Notwithstanding anything to the contrary herein, the Company's obligation to make any payment provided for in this Agreement upon or after a termination of service is expressly made subject to and conditioned upon (a) Executive's prior execution of a release substantially in the form attached hereto as Exhibit A within 30 days after the applicable date of termination and (b) Executive's non-revocation of such release in accordance with the terms thereof. Pending the delivery of the release and expiration of any and all applicable statutory waiting periods, no such payment will be due hereunder.

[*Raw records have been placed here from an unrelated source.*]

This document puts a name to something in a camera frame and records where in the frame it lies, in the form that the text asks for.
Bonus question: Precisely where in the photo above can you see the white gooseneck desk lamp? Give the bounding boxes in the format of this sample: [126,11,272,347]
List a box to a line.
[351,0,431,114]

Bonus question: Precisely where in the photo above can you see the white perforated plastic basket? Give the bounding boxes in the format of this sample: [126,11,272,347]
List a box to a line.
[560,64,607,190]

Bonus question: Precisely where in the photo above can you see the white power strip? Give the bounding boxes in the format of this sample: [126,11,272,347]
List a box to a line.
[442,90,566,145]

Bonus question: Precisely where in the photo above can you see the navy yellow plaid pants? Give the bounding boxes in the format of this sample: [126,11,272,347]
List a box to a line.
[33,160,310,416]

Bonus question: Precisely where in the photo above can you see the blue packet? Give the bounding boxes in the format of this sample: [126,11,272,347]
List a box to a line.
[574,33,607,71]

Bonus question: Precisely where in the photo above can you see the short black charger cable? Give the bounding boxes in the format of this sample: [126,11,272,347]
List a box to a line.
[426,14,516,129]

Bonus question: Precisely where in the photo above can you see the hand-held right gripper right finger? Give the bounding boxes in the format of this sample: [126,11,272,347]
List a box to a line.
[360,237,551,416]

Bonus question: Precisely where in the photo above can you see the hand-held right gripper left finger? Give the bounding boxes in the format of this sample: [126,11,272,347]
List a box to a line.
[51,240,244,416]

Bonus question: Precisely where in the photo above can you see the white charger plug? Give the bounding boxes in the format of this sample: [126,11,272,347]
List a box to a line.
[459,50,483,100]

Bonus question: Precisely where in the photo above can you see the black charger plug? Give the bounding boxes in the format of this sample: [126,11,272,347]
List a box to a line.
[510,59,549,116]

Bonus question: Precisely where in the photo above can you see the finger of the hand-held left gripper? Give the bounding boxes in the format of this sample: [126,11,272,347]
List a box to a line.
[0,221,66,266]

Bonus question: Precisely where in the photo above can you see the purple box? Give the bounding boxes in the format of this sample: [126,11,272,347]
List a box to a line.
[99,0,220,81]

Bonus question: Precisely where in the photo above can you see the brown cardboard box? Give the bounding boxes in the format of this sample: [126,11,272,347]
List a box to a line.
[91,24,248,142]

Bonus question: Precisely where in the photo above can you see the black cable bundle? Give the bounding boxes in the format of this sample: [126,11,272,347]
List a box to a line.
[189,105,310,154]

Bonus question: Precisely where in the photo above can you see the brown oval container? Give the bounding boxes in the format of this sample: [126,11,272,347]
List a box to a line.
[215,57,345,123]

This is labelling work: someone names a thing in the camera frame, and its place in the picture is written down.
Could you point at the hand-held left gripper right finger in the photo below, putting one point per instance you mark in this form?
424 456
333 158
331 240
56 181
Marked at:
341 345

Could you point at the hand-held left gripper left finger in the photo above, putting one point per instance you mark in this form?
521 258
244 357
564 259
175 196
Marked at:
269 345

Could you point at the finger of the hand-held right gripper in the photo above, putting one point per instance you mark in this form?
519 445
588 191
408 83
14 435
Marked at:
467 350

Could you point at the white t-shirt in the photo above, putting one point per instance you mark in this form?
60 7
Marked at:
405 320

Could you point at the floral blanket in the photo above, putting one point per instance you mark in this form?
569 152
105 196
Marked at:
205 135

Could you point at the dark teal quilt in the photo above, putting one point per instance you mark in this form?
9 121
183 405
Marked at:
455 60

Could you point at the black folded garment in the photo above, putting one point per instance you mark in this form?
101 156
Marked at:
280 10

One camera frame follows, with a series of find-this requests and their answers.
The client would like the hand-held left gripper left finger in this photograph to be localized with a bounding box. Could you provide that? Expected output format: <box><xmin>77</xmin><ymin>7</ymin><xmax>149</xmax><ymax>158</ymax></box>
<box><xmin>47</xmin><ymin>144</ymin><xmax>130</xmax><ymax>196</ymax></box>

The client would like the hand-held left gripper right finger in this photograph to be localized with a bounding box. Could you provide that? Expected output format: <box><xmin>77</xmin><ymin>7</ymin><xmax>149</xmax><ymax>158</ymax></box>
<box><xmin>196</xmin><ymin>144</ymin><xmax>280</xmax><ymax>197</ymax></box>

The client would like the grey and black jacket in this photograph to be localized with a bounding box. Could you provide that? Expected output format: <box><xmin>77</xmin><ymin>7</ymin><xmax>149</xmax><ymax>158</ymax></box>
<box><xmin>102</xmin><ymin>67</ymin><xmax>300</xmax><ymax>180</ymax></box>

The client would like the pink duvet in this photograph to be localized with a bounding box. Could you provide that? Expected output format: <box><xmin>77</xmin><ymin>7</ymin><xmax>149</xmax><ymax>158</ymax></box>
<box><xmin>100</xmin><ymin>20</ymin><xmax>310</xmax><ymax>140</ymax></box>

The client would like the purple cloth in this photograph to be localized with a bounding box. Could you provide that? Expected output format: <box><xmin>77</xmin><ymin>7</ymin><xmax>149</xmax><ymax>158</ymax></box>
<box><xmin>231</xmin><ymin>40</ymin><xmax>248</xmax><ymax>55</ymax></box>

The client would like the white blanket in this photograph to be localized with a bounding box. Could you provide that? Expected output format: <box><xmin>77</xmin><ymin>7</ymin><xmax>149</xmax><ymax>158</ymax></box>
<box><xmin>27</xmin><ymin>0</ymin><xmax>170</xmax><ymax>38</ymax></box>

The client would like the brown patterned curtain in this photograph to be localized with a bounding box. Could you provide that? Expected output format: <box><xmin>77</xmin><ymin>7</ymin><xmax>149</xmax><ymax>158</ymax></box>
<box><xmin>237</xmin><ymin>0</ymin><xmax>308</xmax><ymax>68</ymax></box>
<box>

9. Restraint on Alienation.
None of the benefits, payments, proceeds or claims of the Executive shall be subject to any claim of any creditor and, in particular, the same shall not be subject to attachment or garnishment or other legal process by any creditor, nor shall the Executive have any right to alienate, anticipate, commute,
8
pledge, encumber or assign any of the benefits or payments of proceeds which he or she may expect to receive, contingently or otherwise, under this Agreement. Notwithstanding the above, benefits which are in pay status may be subject to a garnishment or wage assignment or authorized or mandatory deductions made pursuant to a court order, a tax levy or applicable law or the Executive's elections.
10. Entire Understanding.
(4) This Agreement, and the terms of the Note or any outstanding awards under the 1994 Plan or the 2000 Plan expressly referenced herein, as modified hereby, constitute the entire understanding between the parties with respect to the subject matters contemplated by this Agreement. Such agreements and terms supersede all prior written or oral communications, negotiations, understandings or agreements of any kind with respect to such subject matters.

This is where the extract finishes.